Friday, November 18, 2016

Canada: The Gallery of Lost Species, by Nina Berkhout

I'm a bit of a sucker for quirky plots and interesting titles. So when I found this on the library shelves, and saw that it was written by a Canadian author, I decided to make it my Canada pick. (I find that my knowledge of Canadian writers is suprisingly limited, apart from Margaret Atwood, and I had already read a number of her books so wanted something new).

The title is rather reminiscent of Alice Hoffman's "The Museum of Extraordinary Things", which I had enjoyed very much. However it turns out to be very different, and much less strange. The first sentence is "When I was thirteen, I saw a unicorn". We quickly learn, however, that the unicorn is a goat. Edith, the narrator, is the younger daughter of Henry,an artist and Constance, a would be model, originally from France. Her older sister Vivienne is pushed by her mother into becoming a child beauty pageant star. Vivienne has inherited her father's artistic talent but rebels against her mother and sinks into alcoholism. Edith, feeling herself to lack talent, and nurturing a doomed passion for Liam, who yearns for Vivenne, studies museum conservation and obtains a job in the National Gallery of Canada. There she meets Theo, an elderly crypto zoologist, who studies mythical creatures. He is searching for a bird seen in Gauguin's paintings. (What happens if you find it, Edith asks his young colleague Jonathon. - Then it becomes a conservation problem no one wants to deal with).
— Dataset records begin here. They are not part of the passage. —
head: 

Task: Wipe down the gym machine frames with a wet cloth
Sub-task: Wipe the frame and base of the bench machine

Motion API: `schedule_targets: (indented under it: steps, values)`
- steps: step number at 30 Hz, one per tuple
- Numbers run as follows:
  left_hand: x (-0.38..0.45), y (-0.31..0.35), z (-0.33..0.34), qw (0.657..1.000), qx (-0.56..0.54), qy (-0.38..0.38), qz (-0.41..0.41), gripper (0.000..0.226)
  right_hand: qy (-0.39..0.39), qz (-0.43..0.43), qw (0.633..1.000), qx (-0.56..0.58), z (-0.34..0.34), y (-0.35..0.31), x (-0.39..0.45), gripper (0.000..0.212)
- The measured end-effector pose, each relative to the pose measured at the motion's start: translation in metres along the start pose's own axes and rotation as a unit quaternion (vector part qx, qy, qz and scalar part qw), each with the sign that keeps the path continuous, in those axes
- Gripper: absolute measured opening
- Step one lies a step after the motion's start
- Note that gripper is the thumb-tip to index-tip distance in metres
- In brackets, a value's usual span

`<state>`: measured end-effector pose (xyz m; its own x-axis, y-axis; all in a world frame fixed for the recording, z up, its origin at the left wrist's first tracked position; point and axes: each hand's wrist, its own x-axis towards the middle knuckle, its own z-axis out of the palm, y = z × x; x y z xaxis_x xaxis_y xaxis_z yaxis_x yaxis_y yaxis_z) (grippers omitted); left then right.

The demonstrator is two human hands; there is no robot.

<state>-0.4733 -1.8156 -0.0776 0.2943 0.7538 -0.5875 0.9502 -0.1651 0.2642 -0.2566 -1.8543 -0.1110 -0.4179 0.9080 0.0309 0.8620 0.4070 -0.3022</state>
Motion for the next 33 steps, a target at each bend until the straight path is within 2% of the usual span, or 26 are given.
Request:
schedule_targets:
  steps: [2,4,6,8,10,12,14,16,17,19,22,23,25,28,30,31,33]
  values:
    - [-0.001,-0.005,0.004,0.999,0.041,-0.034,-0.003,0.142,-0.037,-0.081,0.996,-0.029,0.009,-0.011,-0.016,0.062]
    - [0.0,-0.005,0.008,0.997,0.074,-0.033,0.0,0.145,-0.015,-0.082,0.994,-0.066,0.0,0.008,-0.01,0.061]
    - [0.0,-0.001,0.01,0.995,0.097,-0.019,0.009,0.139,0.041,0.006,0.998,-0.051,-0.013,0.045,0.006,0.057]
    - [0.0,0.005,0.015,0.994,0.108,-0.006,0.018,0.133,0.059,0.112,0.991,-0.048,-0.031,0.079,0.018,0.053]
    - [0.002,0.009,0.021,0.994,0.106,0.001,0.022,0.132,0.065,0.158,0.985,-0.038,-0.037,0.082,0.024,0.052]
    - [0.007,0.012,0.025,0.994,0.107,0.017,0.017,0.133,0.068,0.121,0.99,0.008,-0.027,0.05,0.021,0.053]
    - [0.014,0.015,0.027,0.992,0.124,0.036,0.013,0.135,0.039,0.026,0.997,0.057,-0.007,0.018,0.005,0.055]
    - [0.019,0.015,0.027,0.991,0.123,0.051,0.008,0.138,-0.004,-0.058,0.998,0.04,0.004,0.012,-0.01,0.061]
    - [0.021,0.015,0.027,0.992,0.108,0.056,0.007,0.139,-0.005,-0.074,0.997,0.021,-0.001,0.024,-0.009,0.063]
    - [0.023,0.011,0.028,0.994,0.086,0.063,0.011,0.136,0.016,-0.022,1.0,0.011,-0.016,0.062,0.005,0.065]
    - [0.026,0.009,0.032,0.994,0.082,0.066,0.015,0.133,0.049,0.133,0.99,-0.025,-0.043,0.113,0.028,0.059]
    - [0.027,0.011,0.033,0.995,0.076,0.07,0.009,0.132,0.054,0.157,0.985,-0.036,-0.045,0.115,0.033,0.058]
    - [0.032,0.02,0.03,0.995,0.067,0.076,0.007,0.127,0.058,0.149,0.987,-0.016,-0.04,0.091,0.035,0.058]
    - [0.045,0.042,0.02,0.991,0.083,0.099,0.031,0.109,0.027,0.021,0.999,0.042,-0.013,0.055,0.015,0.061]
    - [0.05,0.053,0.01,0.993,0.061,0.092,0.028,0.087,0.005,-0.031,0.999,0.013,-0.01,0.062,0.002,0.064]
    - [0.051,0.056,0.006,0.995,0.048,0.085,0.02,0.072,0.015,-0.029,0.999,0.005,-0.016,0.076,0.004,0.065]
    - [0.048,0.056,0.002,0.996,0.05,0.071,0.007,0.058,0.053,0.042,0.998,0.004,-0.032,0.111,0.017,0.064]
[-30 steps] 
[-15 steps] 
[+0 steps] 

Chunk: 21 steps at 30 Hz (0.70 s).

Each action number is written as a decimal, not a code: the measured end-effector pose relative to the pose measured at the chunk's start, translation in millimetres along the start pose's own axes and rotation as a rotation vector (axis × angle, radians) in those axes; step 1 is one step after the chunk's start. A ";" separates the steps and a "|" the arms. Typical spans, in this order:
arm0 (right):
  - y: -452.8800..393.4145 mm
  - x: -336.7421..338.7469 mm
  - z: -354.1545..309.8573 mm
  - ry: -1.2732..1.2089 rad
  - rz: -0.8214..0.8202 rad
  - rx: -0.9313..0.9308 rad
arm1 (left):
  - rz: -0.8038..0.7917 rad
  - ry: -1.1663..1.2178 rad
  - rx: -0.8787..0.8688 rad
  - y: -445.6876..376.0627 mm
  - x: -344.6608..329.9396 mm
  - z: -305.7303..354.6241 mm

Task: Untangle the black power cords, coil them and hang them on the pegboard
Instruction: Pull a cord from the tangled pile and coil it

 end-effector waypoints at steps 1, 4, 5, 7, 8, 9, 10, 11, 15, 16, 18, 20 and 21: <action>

I began to feel that this was not my sort of book at all - too much contemporary life, too much alcohol, drugs and general grittiness - but when I let go the expectations the title raised in me, I found it absorbing. It could have been sad and depressing. Instead, the ending, while not exactly uplifting, seemed to offer a resolution of sorts, and at least a measure of peace.

Nina Berkhout is a poet and this is her first novel, but the poetic sensibility shows through.